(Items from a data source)
============

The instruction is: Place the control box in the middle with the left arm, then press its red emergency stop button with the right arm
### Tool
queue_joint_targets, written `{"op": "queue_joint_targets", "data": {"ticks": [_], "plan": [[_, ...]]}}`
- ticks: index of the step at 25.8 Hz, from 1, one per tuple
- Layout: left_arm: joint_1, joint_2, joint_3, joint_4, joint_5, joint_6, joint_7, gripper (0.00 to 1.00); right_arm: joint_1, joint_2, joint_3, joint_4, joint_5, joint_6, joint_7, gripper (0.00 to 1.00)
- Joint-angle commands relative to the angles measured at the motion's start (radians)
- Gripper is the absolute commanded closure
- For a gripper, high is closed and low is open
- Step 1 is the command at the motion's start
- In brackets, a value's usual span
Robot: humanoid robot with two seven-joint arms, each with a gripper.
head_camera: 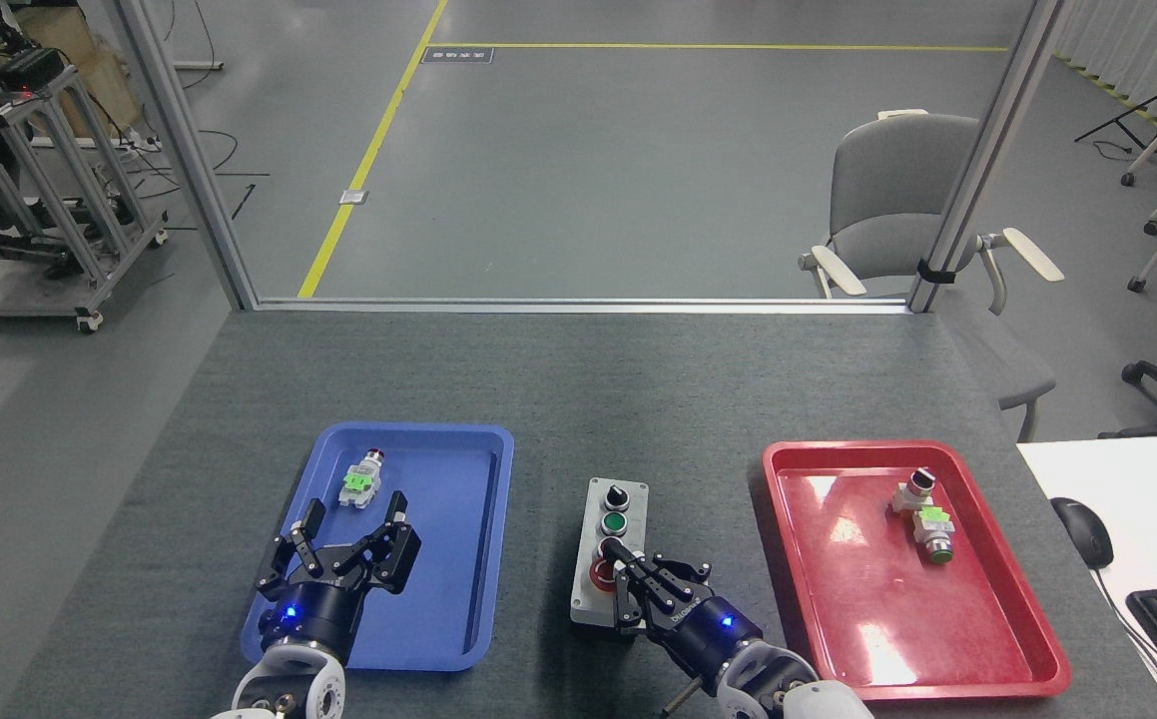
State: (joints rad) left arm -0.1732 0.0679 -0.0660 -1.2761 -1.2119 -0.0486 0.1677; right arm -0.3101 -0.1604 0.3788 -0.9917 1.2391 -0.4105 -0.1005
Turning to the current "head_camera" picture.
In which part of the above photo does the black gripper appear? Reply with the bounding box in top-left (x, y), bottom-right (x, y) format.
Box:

============

What is being asked: In the answer, the entries should be restated verbatim, with all pictures omitted.

Answer:
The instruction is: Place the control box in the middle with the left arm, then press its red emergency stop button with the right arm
### Tool
queue_joint_targets, written `{"op": "queue_joint_targets", "data": {"ticks": [_], "plan": [[_, ...]]}}`
- ticks: index of the step at 25.8 Hz, from 1, one per tuple
- Layout: left_arm: joint_1, joint_2, joint_3, joint_4, joint_5, joint_6, joint_7, gripper (0.00 to 1.00); right_arm: joint_1, joint_2, joint_3, joint_4, joint_5, joint_6, joint_7, gripper (0.00 to 1.00)
- Joint-angle commands relative to the angles measured at the motion's start (radians)
- Gripper is the absolute commanded closure
- For a gripper, high is closed and low is open
- Step 1 is the command at the motion's start
- In brackets, a value's usual span
Robot: humanoid robot with two seven-joint arms, each with a gripper.
head_camera: 
State: (joints rad) left arm -0.1732 0.0679 -0.0660 -1.2761 -1.2119 -0.0486 0.1677; right arm -0.3101 -0.1604 0.3788 -0.9917 1.2391 -0.4105 -0.1005
Turning to the current "head_camera" picture.
In which part of the above photo does the black gripper appear? Reply with the bounding box in top-left (x, y), bottom-right (x, y) format.
Box:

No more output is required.